In this tutorial, we describe the behavior of the CVM and BVM supervised learning methods on the "Web" dataset available on the website of the authors. We compare the results and the computation time to those of the C-SVC algorithm based on the LIBSVM library.

Keywords: support vector machine, svm, libcvm, cvm, bvm, libsvm, c-svc
Components: SELECT FIRST EXAMPLES, CVM, BVM, C-SVC
Tutorial: en_Tanagra_LIBCVM_library.pdf
Dataset: w8a.txt.zip
References :
I.W. Tsang, A. Kocsor, J.T. Kwok : LIBCVM Toolkit, Version: 2.2 (beta)
C.C Chang, C.J. Lin : LIBSVM -- A Library for Support Vector Machines

Wednesday, July 4, 2012

Revolution R Community 5.0

The R software is a fascinating project. It becomes a reference tool for the data mining process. With the R package system, we can extend its features potentially at the infinite. Almost all existing statistical / data mining techniques are available in R.

But if there are many packages, there are very few projects which intend to improve the R core itself. The source code is freely available. In theory anyone can modify a part or even the whole software. Revolution Analytics proposes an improved version of R. It provides Revolution R Enterprise, it seems (according to their website) that: it improves dramatically the fastness of some calculations; it can handle very large database; it provides a visual development environment with a debugger. Unfortunately, this is a commercial tool. I could not check these features . Fortunately, a community version is available. Of course, I have downloaded the tool to study its behavior.

Revolution R Community is a slightly improved version of the Base R. The enhancements are essentially related to the calculations performances: it incorporates the Intel Math Kernal libary, which is especially efficient for the matrix calculations; it can take advantage also, in some circumstances, from the power of the multi-core processors. Performance benchmarks are available on the editor's website. The results are impressive. But we note that they are based on datasets generated artificially.

In this tutorial, we extend the benchmark to other data mining methods.

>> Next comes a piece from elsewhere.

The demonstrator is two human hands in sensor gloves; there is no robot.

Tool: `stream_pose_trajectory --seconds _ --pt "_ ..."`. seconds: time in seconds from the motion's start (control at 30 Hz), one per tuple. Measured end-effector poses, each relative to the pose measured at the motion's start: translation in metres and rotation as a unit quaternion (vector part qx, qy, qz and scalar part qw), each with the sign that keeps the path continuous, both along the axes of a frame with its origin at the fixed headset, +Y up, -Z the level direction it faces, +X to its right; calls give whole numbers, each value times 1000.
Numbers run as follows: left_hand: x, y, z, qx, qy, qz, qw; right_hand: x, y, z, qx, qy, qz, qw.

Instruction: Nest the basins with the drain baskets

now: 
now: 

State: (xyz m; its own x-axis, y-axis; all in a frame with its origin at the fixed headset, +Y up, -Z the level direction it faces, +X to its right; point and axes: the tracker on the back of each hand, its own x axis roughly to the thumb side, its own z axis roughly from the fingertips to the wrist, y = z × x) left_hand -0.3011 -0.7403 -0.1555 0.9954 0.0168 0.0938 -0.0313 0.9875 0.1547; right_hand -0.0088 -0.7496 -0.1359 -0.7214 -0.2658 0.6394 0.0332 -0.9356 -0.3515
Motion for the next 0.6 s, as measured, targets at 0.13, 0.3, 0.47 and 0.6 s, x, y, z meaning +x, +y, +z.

We analyze the behavior of the Revolution R Community 5.0 - 64 bit version in various contexts: binary logistic regression (glm); linear discriminant analysis (lda from the MASS package); induction of decision trees (rpart from the rpart package); principal component analysis based on two different principles, the first one is based on the calculations of the eigenvalues and eigenvectors from the correlation matrix (princomp), the second one is done by a singular value decomposition of the data matrix (prcomp).

Keywords: R software, revolution analytics, revolution r community, logistic regression, glm, linear discriminant analysis, lda, principal components analysis, acp, princomp, prcomp, matrix calculations, eigenvalues, eignevectors, singular value decomposition, svd, decision tree, cart, rpart
Tutorial: en_Tanagra_Revolution_R_Community.pdf
Dataset: revolution_r_community.zip
References :
Revolution Analytics, "Revolution R Community".

Monday, July 2, 2012

Introduction to SAS proc logistic

In my courses at the University, I use only free data mining tools (R, Tanagra, Sipina, Knime, Orange, etc.) and the spreadsheet applications (free or not). Sometimes, my students ask me if the commercial tools (e.g. SAS which is very popular in France) have different behavior, in terms of how to use, or for the reading of the results. I say them that some of these commercial tools are available on the computers of our department. They can learn how to use them by taking as a starting point the tutorials available on the Web.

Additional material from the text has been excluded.